The Sacrament.

Like Many Christian Churches, the Mormon Church has a section of its sunday Mornings that are set aside to take of bread and wine, or juice, or water in their case.

As above this is served by well dressed young men who hold a level of Mormon Priesthood. This in itself is a good Christian principle. Again like Christian Churches this is done in remembrance of what Jesus did for us.

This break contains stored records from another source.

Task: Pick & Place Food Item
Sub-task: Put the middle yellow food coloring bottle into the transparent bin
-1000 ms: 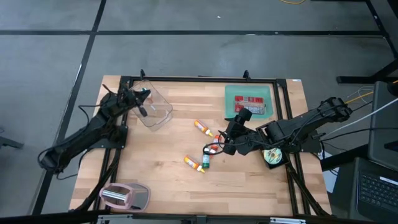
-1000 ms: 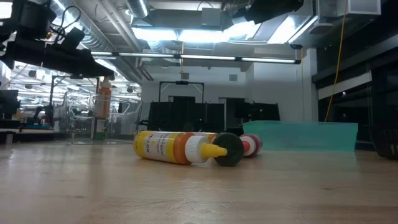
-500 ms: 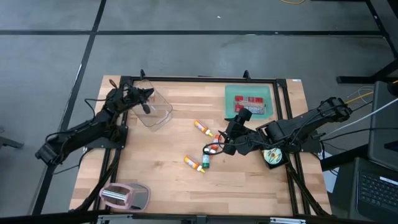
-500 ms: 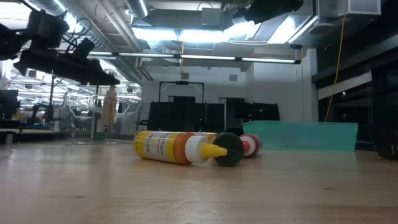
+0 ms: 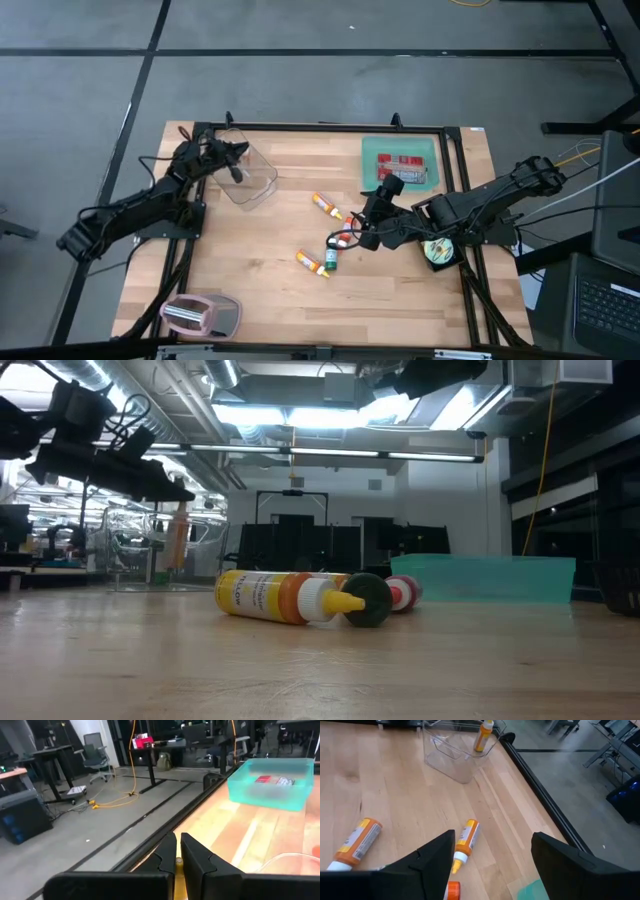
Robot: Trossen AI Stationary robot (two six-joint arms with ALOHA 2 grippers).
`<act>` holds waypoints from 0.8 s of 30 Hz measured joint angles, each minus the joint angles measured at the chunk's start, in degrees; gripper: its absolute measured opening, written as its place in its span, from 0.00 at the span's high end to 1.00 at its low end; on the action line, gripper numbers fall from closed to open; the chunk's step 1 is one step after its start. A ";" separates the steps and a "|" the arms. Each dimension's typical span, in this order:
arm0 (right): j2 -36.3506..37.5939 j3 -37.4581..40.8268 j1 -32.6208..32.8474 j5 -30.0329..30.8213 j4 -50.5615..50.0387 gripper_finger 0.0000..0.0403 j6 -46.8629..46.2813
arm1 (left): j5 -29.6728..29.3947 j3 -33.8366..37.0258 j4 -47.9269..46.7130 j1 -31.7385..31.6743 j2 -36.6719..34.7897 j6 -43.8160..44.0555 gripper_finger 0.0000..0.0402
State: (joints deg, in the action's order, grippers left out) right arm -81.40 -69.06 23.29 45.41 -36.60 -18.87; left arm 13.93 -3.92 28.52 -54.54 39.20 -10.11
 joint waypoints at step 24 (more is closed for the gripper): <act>0.00 0.00 0.00 0.02 0.02 0.36 -0.13 | 1.25 0.00 7.69 0.00 11.14 2.34 0.99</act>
State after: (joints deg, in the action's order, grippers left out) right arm -81.41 -69.06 23.29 45.43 -36.58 -19.00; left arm 15.18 -3.92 36.21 -54.54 50.34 -7.77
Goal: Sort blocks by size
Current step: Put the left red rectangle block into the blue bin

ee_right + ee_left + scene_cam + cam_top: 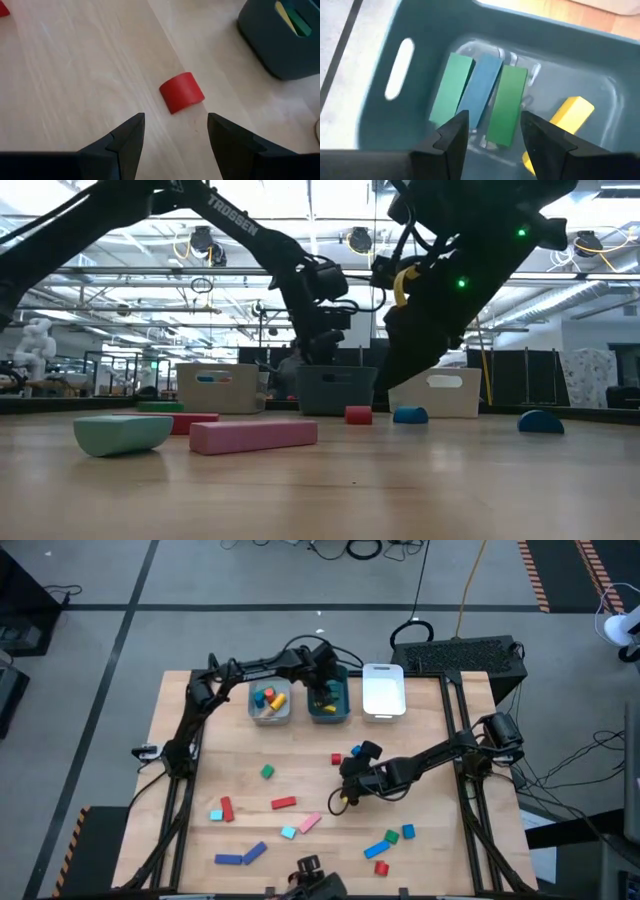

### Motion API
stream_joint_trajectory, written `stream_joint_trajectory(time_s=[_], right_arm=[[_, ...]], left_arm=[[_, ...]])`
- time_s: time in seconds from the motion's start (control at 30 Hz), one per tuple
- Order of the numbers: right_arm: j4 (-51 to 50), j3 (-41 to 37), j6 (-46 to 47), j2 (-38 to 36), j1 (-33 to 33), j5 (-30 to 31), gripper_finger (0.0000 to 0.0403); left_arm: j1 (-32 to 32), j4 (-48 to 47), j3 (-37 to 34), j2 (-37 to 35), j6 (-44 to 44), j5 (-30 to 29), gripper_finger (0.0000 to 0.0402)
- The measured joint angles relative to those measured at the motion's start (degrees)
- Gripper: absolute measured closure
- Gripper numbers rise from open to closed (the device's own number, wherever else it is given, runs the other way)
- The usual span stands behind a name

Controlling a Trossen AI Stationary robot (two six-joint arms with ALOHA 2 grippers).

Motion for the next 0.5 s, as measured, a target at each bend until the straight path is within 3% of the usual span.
stream_joint_trajectory(time_s=[0.2, 0.5], right_arm=[[0.5, 0.0, -0.3, 0.0, -0.2, 0.0, 0.0202], [1.4, 0.0, 3.2, 0.0, -0.4, -0.1, 0.0202]], left_arm=[[-0.6, -0.8, 0.0, -2.4, 0.0, -1.3, 0.0219], [-4.4, -11.5, -1.4, -9.0, -3.1, -1.3, 0.0219]])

LDS.org says this about the Sacrament:

On the night before His Crucifixion, Jesus Christ met with His Apostles and instituted the sacrament (see Luke 22:19–20). After His Resurrection, He instituted the sacrament among the Nephites (see 3 Nephi 18:1–11). Today the sacrament is an ordinance in which Church members partake of bread and water in remembrance of Jesus Christ’s atoning sacrifice. This ordinance is an essential part of worship and spiritual development. Through this ordinance, Church members renew the covenants they made with God when they were baptized

Under additional information it also says this:

Partaking of the sacrament is a witness to God that the remembrance of His Son will extend beyond the short time of that sacred ordinance. Part of this ordinance is a promise to remember Him always and a witness of individual willingness to take upon oneself the name of Jesus Christ and to keep His commandments. In partaking of the sacrament and making these commitments, Church members renew the covenant they made at baptism (see Mosiah 18:8–10; D&C 20:37).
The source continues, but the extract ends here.